Collection entries:
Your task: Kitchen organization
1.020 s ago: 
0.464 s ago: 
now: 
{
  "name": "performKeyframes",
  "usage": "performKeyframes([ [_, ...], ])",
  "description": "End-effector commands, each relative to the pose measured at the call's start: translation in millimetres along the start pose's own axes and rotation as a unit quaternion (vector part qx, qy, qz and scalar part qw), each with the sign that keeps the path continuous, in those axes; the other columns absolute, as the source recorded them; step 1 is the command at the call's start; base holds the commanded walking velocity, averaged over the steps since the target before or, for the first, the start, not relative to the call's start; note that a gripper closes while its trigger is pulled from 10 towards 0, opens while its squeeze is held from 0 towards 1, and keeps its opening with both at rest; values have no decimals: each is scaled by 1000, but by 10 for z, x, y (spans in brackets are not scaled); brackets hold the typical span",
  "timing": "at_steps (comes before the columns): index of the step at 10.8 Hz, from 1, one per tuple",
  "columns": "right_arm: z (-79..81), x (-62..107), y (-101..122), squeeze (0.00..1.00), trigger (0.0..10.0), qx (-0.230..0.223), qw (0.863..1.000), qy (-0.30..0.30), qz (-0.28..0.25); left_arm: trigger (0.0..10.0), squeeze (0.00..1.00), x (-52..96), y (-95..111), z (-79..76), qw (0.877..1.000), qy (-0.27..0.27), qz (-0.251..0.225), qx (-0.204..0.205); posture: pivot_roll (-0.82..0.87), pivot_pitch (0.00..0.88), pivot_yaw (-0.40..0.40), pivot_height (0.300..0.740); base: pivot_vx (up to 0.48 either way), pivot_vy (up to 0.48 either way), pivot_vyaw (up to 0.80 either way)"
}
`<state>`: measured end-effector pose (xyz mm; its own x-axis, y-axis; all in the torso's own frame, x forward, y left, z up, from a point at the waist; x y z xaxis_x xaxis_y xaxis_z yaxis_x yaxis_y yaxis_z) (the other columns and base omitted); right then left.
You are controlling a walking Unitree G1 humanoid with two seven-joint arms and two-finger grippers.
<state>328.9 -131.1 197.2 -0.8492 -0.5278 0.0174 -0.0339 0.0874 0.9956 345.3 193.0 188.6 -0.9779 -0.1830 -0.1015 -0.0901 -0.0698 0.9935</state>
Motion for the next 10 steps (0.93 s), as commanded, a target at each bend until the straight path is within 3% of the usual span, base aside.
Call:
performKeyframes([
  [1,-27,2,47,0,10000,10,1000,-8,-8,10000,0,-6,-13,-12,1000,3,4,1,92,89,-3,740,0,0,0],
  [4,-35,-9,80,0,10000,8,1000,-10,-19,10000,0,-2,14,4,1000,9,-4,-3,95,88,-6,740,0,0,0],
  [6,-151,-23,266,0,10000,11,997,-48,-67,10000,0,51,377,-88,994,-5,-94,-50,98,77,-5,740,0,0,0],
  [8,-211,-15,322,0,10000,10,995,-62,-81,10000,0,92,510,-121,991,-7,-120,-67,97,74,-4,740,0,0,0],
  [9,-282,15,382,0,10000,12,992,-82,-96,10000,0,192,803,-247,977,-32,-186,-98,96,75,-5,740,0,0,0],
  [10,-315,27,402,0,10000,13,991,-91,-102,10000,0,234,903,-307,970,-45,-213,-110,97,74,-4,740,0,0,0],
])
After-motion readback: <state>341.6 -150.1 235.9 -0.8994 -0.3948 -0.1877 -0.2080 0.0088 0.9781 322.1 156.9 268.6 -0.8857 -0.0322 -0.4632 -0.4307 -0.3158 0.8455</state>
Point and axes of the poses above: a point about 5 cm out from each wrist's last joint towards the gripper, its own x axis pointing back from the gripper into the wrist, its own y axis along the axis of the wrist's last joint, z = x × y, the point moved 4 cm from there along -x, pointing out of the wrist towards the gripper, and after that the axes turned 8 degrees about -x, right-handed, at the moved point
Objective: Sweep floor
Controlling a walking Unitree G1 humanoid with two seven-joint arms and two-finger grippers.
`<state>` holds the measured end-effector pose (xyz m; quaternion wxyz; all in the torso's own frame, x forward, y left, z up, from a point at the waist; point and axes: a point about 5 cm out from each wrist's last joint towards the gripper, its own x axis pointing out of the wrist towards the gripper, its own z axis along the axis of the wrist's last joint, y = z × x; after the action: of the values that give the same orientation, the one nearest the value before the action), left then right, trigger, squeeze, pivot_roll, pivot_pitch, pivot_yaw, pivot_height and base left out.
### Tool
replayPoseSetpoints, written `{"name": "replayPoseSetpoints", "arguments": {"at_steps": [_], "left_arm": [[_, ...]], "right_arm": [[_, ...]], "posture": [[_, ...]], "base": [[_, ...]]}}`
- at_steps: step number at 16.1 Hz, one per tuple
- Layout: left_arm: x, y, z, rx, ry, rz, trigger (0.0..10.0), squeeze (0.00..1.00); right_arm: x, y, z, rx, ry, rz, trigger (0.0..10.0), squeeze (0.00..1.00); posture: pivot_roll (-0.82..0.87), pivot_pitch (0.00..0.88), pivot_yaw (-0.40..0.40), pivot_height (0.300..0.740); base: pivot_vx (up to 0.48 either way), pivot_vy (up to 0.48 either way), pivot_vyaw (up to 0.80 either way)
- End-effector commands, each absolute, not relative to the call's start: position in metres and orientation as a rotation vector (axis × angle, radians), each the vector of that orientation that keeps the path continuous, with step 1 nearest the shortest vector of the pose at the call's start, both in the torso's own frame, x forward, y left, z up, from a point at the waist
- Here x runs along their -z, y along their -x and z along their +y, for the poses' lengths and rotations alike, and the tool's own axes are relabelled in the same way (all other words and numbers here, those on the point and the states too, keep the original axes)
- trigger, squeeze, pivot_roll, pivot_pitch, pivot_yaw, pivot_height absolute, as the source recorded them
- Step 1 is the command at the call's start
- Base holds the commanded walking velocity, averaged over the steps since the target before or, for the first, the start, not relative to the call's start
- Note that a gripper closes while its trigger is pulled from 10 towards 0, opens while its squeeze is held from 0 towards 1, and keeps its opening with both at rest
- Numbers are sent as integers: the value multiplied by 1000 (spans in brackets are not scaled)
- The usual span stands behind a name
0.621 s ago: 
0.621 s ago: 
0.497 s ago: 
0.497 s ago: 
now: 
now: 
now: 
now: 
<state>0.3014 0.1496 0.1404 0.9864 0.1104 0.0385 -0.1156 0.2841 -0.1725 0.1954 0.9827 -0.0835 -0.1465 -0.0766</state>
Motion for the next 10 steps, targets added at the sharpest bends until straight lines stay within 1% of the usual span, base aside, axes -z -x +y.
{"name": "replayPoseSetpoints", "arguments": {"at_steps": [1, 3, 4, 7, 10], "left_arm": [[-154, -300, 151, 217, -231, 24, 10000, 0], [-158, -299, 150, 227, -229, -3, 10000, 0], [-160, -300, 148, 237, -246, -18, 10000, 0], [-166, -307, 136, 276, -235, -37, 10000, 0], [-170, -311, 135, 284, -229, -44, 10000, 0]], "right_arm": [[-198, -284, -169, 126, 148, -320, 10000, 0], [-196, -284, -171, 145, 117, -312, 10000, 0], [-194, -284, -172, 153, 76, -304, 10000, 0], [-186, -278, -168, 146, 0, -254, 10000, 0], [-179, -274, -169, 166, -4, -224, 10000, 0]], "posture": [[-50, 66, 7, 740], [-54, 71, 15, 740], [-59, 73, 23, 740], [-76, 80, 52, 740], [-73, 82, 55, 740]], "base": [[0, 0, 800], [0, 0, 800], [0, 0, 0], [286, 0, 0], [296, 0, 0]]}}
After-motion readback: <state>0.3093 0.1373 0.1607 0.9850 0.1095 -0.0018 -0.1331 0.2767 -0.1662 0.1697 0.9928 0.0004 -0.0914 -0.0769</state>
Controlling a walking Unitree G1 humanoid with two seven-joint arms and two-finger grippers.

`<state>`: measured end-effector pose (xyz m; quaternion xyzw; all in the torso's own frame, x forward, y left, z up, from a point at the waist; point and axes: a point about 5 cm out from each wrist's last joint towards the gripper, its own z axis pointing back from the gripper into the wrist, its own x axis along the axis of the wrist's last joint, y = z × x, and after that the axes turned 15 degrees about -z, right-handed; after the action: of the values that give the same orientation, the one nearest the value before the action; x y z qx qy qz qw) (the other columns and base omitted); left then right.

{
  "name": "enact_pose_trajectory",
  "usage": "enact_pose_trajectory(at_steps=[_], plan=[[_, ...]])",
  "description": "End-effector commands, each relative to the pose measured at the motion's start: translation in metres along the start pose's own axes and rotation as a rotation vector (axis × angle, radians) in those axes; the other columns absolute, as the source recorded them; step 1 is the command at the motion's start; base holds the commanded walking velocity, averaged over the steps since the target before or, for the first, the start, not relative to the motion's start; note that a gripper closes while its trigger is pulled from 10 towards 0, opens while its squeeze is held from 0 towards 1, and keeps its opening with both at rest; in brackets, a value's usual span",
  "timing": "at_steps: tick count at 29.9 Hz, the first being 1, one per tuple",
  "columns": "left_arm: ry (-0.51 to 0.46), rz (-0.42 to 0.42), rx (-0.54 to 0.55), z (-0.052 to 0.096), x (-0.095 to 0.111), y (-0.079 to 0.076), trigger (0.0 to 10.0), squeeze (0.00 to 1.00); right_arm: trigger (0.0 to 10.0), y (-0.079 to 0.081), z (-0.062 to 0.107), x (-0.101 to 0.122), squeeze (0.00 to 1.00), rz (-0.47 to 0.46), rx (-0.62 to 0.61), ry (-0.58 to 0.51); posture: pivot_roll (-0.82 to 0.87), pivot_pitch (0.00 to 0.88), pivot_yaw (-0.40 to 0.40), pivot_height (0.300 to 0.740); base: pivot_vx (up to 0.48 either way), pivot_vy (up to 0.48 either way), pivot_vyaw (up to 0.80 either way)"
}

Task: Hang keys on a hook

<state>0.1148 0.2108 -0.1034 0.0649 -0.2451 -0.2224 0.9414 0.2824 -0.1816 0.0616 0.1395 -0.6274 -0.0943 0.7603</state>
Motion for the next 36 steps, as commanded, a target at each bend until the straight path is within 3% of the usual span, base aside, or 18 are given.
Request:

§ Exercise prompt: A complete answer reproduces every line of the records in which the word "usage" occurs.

§ Result of the exercise:
  "usage": "performKeyframes([ [_, ...], ])",
  "usage": "enact_pose_trajectory(at_steps=[_], plan=[[_, ...]])",

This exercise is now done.